TO DO
Go over the data below and say how many lines hold the word "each". Only the number is needed.

[DATA EXTRACT]

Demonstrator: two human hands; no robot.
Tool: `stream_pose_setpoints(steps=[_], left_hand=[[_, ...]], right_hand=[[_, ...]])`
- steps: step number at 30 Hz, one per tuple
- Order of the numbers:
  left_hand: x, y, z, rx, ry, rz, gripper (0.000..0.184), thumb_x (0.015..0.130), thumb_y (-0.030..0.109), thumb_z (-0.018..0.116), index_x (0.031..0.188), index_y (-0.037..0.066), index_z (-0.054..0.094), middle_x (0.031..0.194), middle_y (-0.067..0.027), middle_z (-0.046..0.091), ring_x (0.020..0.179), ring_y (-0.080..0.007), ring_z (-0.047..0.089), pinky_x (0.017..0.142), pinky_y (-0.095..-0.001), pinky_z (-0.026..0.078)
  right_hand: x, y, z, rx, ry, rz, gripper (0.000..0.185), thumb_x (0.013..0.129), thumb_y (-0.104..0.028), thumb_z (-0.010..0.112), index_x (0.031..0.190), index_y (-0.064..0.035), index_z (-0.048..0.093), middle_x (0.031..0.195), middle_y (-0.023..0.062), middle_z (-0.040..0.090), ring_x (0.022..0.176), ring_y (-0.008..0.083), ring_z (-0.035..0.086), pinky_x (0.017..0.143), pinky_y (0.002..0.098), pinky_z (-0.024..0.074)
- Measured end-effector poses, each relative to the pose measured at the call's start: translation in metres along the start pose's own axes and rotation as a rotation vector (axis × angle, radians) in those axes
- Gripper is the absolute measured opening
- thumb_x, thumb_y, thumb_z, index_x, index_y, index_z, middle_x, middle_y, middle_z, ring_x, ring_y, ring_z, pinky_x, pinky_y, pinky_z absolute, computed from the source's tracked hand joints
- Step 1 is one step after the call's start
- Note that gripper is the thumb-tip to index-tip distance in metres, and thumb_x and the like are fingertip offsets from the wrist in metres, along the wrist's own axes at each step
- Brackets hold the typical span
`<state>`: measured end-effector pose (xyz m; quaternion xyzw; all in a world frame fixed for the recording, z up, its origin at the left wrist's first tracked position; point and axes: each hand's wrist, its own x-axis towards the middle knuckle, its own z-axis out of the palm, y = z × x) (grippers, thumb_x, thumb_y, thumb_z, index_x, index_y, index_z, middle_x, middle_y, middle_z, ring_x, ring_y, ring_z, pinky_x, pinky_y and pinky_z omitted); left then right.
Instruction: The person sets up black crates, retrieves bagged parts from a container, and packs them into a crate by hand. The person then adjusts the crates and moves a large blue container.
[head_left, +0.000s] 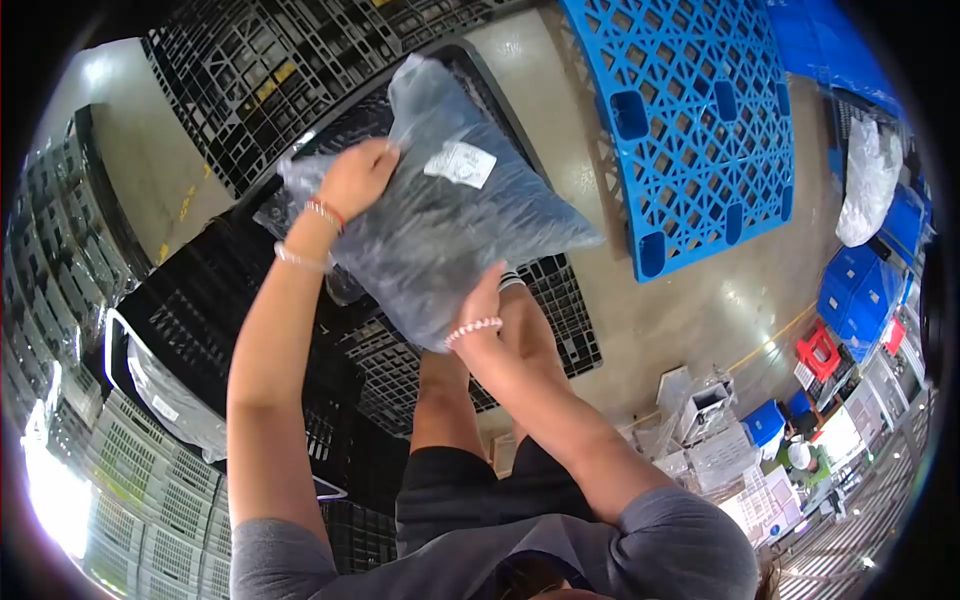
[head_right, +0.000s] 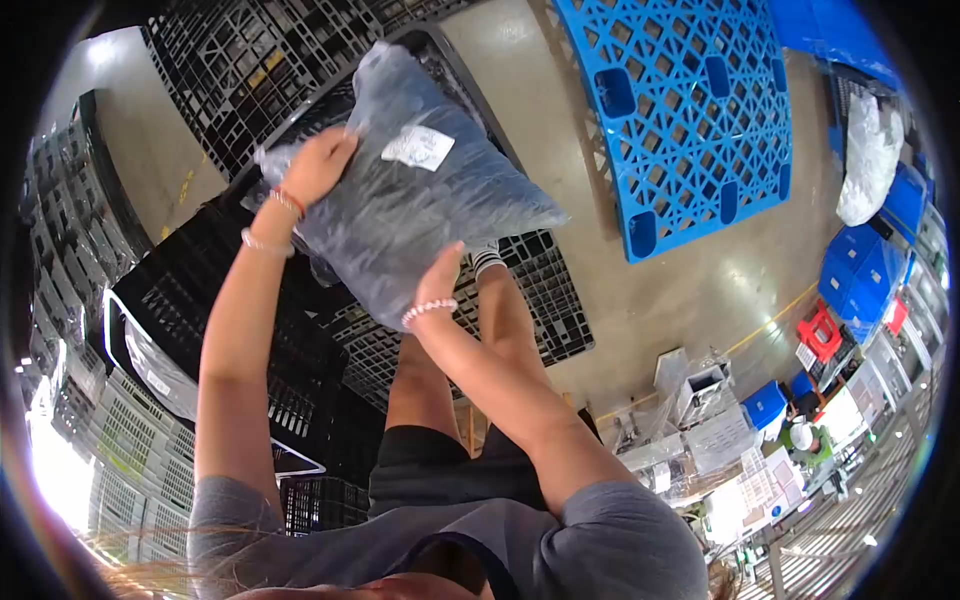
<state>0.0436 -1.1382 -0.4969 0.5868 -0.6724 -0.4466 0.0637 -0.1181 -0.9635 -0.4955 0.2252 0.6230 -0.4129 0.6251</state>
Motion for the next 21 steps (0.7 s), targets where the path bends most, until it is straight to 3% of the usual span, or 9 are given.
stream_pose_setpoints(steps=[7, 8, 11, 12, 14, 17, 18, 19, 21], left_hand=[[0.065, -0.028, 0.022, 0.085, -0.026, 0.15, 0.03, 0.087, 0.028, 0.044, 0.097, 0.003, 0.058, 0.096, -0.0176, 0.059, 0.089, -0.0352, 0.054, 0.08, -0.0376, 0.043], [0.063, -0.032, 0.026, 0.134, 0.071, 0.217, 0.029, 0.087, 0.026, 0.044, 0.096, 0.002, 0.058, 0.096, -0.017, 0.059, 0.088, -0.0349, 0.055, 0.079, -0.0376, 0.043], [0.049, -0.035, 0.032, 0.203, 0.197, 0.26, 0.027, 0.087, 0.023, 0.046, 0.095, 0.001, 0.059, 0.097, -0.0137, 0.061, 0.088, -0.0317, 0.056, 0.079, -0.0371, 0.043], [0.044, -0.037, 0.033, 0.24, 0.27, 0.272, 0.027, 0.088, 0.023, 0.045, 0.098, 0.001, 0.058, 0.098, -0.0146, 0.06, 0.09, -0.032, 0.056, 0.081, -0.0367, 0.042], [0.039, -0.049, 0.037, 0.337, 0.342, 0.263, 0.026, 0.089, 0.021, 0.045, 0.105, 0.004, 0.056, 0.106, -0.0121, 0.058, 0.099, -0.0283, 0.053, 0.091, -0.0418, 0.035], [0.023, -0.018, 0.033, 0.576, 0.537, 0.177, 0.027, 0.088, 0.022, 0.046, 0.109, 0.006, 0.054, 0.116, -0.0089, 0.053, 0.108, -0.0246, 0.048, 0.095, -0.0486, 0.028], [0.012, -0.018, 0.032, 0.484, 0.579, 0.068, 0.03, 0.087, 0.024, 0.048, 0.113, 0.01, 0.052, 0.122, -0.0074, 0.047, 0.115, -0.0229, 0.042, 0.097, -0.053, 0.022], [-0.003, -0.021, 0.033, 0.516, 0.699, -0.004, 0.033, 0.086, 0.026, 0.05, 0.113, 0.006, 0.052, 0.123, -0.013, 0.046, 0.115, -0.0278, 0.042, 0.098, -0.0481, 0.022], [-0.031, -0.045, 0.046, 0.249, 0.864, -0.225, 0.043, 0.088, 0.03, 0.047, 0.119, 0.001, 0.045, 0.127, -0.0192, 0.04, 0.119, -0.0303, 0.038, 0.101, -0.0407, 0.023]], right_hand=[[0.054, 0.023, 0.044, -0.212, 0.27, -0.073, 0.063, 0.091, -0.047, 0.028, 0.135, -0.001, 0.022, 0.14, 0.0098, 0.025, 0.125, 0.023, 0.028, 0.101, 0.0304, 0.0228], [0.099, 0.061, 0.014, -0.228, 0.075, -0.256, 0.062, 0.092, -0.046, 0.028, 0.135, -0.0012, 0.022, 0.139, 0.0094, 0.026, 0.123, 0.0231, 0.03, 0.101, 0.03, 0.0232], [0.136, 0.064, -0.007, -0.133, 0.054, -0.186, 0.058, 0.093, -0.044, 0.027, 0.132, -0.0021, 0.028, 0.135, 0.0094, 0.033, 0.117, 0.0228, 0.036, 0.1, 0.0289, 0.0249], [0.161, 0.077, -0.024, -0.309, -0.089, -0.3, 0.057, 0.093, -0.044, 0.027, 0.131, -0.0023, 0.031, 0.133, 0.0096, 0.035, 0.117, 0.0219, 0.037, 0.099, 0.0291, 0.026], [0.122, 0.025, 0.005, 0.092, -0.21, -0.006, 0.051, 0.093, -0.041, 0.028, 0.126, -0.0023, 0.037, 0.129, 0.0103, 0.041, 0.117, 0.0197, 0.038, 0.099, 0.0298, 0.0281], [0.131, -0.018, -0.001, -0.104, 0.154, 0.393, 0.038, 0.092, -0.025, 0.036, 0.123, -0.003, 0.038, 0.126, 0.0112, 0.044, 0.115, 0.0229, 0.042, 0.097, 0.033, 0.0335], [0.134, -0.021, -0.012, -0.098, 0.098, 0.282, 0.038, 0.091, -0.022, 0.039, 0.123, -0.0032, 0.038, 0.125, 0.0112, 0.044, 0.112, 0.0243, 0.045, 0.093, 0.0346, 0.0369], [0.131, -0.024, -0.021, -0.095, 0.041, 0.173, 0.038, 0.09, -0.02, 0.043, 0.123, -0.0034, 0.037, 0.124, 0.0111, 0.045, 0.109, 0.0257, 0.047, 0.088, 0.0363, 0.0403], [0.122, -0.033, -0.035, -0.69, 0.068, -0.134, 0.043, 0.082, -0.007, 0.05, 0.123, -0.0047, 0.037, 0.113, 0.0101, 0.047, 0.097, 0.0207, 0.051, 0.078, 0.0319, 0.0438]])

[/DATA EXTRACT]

RESULT OF THIS EXERCISE
3